AMERICAN ACADEMY OF DEVELOPMENTAL MEDICINE & DENTISTRY
BY H. BARRY WALDMAN DDS, MPH, PHD, STEVEN P. PERLMAN DDS, MSCD, DHL (HON)
AND MATTHEW COOKE, DDS, MD, MPH
“Everyone’s brain is different. Brains are like snow flakes – no two are alike.” 1
“There is tension within the disability community between
curing the disability and living with the disability” 2
“…with Down syndrome, the general emphasis is to celebrate the strengths of the syndrome,
whereas with autism, the focus is on finding a cure.” 2
The parent advocate mother of a 21-year-old with Down syndrome explained that the family who has a child with Down syndrome is much different than that of a family facing autism because the diagnosis of Down syndrome is at birth. “Parents of children with Down syndrome simply want to increase the quality of life for our children… I wouldn’t change [my son] for anything because without Down syndrome he wouldn’t be the same person, and he has such beautiful, loving qualities. But if I could cure his medical issues, help him find a good job, or do anything to make his quality of life better, I would.” 2
“There is a meaningful need for work to find cures for disabilities, but we don’t want to go changing people to fit our world. We currently structure the world for typical kids. We should be structuring the world so that we do everything we can to make the lives of children with disabilities easier.” 3
• “There is a dire need in the religious culture in America to have intense education and faith. We need to have more honest conversations on faith and healing related to disabilities.”

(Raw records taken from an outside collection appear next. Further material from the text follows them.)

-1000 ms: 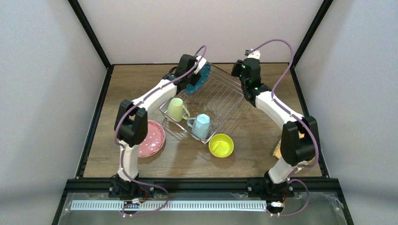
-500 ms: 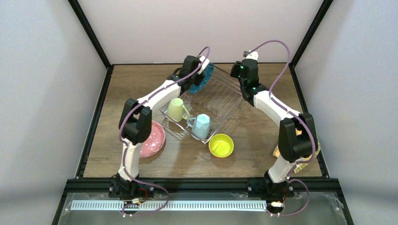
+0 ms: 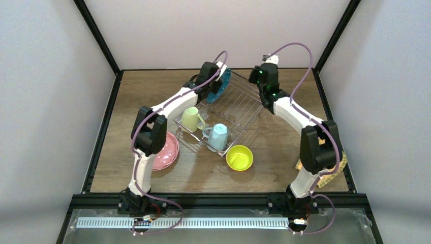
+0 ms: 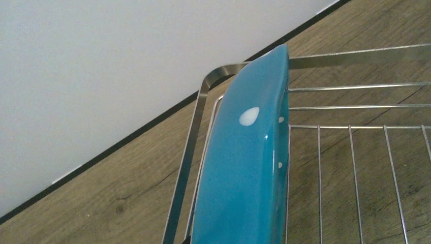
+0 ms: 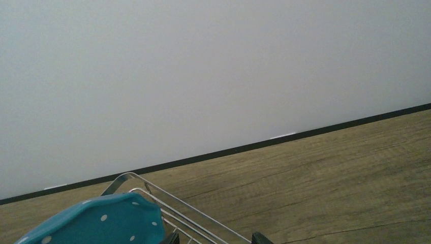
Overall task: Load the mixed dishes into the dish rack
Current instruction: Insert the plate into the dish rack.
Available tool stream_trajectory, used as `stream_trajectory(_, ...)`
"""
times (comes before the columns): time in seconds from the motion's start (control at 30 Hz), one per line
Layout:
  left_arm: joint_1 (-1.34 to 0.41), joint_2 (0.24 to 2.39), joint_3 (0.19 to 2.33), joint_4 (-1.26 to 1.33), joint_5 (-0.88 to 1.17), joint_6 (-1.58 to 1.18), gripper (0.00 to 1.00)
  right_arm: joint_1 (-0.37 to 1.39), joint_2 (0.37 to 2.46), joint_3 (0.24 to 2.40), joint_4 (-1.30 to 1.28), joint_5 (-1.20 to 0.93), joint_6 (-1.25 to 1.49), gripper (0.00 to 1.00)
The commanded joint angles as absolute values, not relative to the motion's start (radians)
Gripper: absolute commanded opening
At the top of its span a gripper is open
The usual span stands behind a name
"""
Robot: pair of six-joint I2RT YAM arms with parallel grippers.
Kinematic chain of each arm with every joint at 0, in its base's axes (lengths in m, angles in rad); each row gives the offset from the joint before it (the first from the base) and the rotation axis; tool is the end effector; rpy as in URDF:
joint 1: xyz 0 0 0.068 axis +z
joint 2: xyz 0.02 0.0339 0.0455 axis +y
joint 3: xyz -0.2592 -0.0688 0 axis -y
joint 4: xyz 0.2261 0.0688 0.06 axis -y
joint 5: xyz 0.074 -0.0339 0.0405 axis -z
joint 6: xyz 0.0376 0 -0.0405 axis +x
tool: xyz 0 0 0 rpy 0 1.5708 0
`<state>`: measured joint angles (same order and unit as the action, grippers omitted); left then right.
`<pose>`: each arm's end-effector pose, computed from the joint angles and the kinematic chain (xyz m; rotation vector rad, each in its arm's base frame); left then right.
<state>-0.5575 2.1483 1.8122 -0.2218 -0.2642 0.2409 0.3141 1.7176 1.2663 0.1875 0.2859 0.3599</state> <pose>0.4196 -0.2500 0.2543 0.6745 1.9977 0.0920 0.3778 0.1116 0.2966 0.2419 1.8128 0.2133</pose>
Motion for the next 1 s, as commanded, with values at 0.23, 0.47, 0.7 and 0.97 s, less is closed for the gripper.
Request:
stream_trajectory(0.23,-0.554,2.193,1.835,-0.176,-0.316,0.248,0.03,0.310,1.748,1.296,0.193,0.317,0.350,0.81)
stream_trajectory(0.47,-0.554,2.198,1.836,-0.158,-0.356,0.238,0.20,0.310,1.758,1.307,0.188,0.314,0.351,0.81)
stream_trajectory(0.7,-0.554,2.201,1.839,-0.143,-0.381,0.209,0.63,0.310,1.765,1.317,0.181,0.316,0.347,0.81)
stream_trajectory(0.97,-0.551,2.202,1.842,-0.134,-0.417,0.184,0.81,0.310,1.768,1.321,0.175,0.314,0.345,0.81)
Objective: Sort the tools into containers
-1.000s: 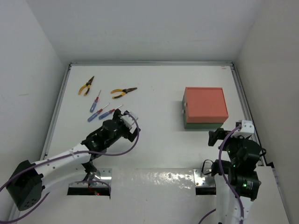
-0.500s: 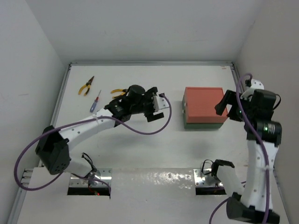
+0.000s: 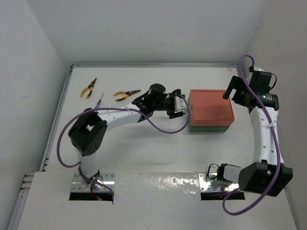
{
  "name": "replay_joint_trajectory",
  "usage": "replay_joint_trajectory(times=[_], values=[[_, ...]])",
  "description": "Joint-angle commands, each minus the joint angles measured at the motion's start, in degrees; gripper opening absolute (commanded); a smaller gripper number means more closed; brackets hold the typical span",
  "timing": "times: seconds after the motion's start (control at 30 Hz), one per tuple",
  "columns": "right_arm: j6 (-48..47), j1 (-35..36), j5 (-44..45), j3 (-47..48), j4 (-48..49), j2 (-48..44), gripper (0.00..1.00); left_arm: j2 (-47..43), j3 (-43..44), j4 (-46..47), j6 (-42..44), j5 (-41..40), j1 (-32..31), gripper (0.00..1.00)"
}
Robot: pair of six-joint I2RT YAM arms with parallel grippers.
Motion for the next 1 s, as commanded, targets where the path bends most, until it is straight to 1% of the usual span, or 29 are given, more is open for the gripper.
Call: replay_joint_trajectory(times=[0.0, 0.03, 0.1, 0.13, 0.23, 0.3, 0.33, 0.37, 0.43, 0.47, 0.5, 0.6, 0.67, 0.77, 0.9, 0.97], values=[[-1.4, 0.2, 0.7, 1.1, 4.5, 1.0, 0.88, 4.6, 7.6, 2.6, -3.2, 3.4, 0.6, 0.67], [-1.4, 0.2, 0.4, 0.7, 5.5, 1.8, 0.87, 5.7, 10.3, 1.3, -2.1, 6.3, 0.8, 0.62], [-1.4, 0.2, 0.4, -0.6, 6.5, 2.4, 0.84, 7.6, 11.3, 0.9, -1.5, 7.5, 0.9, 0.58], [-1.4, 0.3, 1.1, -1.1, 7.9, 2.9, 0.83, 8.1, 11.7, 0.8, -1.4, 8.9, 0.8, 0.54], [-1.4, 0.2, 3.1, -3.1, 10.1, 3.8, 0.84, 9.8, 12.4, 0.5, -2.8, 9.0, 0.4, 0.52], [-2.5, 0.2, 3.7, -3.9, 11.0, 5.2, 0.84, 11.2, 13.1, 2.0, -7.2, 8.4, 0.5, 0.51], [-3.1, 0.2, 3.0, -3.9, 11.5, 6.4, 0.85, 13.3, 13.3, 2.5, -8.2, 7.7, 0.6, 0.51], [-4.3, 0.2, -1.1, -3.6, 11.8, 7.0, 0.85, 14.1, 13.2, 3.9, -8.7, 7.2, 0.6, 0.51], [-7.0, 0.2, -6.0, -3.1, 11.3, 8.3, 0.86, 14.6, 12.8, 5.1, -10.8, 5.7, 0.8, 0.51], [-7.4, 0.2, -8.2, -2.8, 11.0, 9.0, 0.85, 15.3, 12.9, 8.3, -11.6, 4.9, 0.9, 0.51], [-7.4, 0.2, -8.3, -3.0, 11.1, 9.0, 0.85, 15.8, 13.7, 8.9, -13.2, 3.4, 1.0, 0.51], [-7.3, 0.2, -7.6, -4.8, 13.7, 7.6, 0.85, 18.1, 16.7, 9.0, -15.7, 2.7, 1.7, 0.51], [-7.2, 0.2, -7.7, -6.2, 14.7, 6.7, 0.85, 19.8, 18.7, 8.3, -16.2, 2.6, 1.9, 0.50], [-7.9, 0.2, -8.9, -7.3, 16.0, 6.2, 0.86, 20.6, 19.0, 9.4, -15.2, 3.2, 2.2, 0.49], [-8.3, 0.2, -9.2, -7.6, 16.3, 6.5, 0.86, 21.0, 19.1, 8.4, -14.4, 4.1, 2.3, 0.41], [-8.2, 0.2, -9.4, -7.4, 16.4, 6.7, 0.86, 21.1, 18.9, 7.4, -13.5, 5.2, 2.4, 0.39]])
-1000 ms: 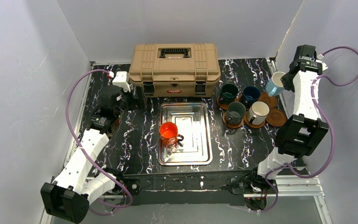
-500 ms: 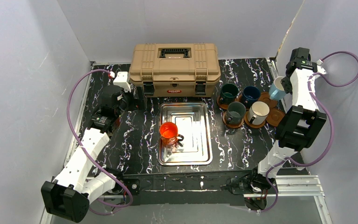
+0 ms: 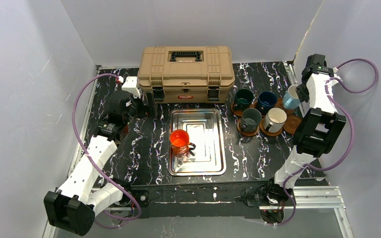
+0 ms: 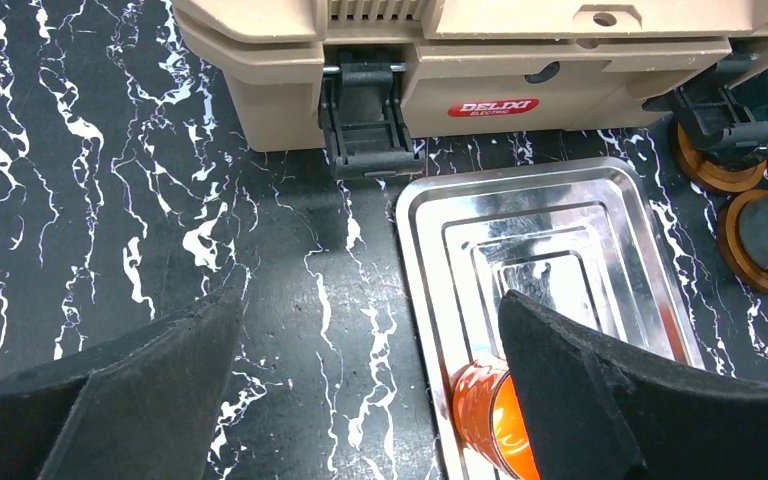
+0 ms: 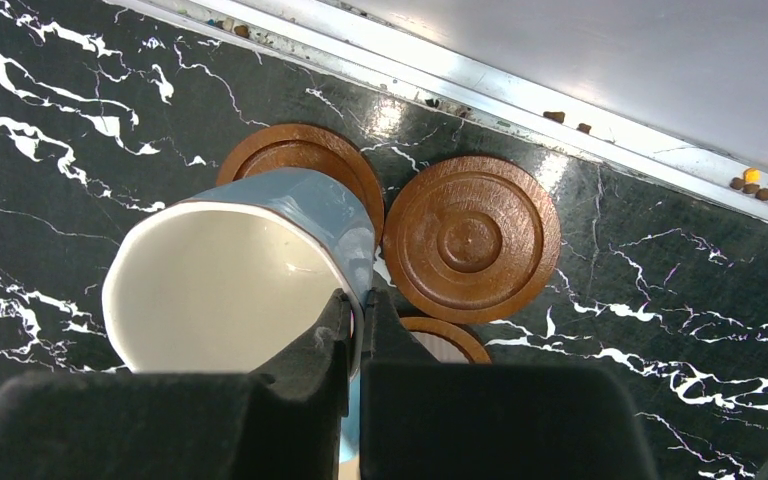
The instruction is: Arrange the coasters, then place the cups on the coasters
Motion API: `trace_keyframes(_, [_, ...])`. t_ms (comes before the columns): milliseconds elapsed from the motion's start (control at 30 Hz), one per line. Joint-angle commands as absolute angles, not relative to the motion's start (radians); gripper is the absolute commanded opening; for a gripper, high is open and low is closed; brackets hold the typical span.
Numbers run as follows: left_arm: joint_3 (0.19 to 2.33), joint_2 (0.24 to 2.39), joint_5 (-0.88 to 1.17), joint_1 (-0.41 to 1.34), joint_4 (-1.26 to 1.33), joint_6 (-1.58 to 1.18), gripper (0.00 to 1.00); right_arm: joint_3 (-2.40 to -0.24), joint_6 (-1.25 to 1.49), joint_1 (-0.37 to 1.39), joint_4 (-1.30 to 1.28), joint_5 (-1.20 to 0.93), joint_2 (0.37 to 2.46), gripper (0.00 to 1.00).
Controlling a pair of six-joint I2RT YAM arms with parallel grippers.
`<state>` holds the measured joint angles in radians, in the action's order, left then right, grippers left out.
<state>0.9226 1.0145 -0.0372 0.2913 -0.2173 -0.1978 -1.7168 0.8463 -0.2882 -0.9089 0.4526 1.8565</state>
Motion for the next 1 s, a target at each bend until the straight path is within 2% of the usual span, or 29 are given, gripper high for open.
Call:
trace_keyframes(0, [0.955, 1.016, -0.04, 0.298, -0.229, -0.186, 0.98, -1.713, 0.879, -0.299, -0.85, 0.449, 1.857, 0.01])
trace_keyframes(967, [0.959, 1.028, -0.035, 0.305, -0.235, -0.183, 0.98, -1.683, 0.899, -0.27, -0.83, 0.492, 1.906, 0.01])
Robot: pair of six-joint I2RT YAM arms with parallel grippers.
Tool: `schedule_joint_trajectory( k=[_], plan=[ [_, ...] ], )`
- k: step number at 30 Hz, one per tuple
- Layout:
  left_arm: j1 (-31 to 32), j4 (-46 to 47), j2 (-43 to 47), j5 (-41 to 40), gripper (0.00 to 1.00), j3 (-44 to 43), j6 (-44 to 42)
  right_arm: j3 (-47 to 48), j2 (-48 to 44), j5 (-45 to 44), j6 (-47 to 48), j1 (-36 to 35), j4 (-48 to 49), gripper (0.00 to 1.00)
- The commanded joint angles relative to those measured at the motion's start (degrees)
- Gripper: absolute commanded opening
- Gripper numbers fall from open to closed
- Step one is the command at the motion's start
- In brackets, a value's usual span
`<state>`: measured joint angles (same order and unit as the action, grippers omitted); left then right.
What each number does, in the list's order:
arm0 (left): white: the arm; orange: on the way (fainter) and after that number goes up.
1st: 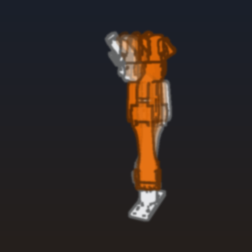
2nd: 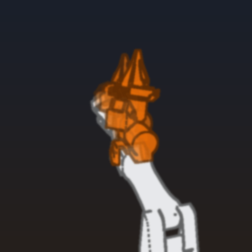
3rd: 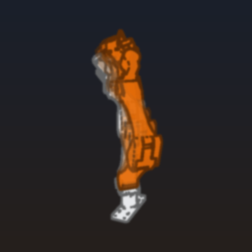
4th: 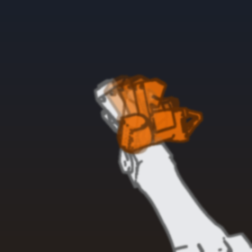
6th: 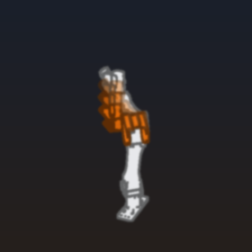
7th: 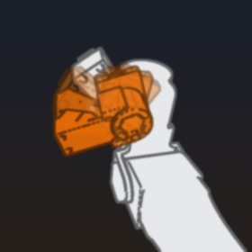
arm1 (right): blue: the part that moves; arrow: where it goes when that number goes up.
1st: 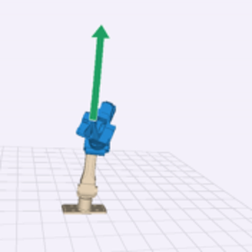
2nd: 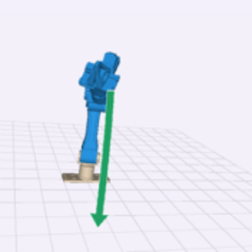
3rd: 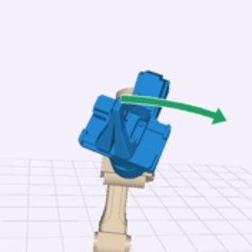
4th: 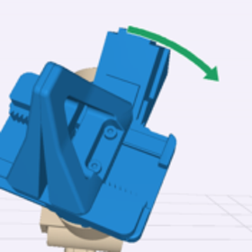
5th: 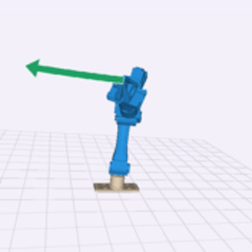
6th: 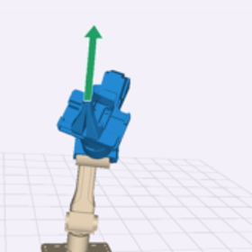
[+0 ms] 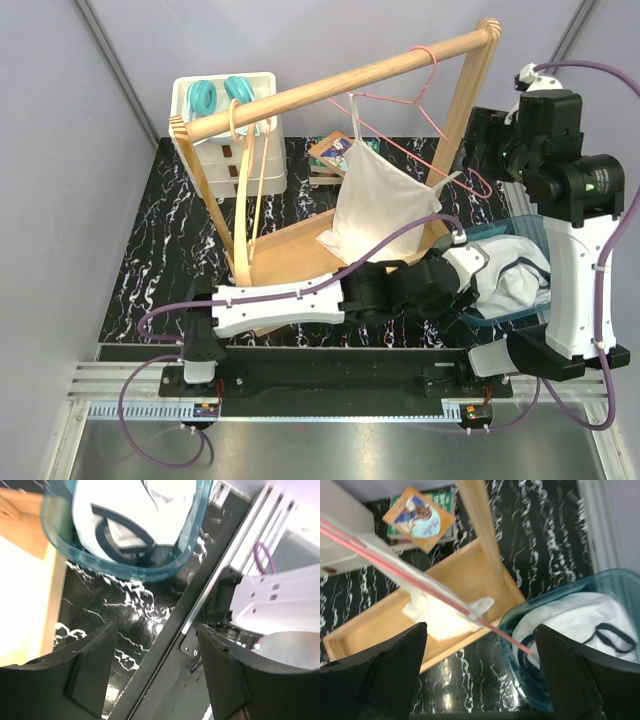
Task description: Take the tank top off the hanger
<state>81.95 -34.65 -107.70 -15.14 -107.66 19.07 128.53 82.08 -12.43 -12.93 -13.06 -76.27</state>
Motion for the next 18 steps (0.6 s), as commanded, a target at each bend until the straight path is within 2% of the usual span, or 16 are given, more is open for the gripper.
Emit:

• “What is the prospect for curing a brain based disorder? I don’t know what that looks like for my son. We try to be realistic while never stepping on hope.” 3
• “While disabled people share certain lived experiences, everyone is unique, and there is no one right answer to how to feel about a cure.”
• “(Compared to) people who have become disabled due to an injury… I have never known any difficulty… because I was born with my disability… Although nearly every disabled person I know would not want to be cured, I don’t know every single disabled person in the world.”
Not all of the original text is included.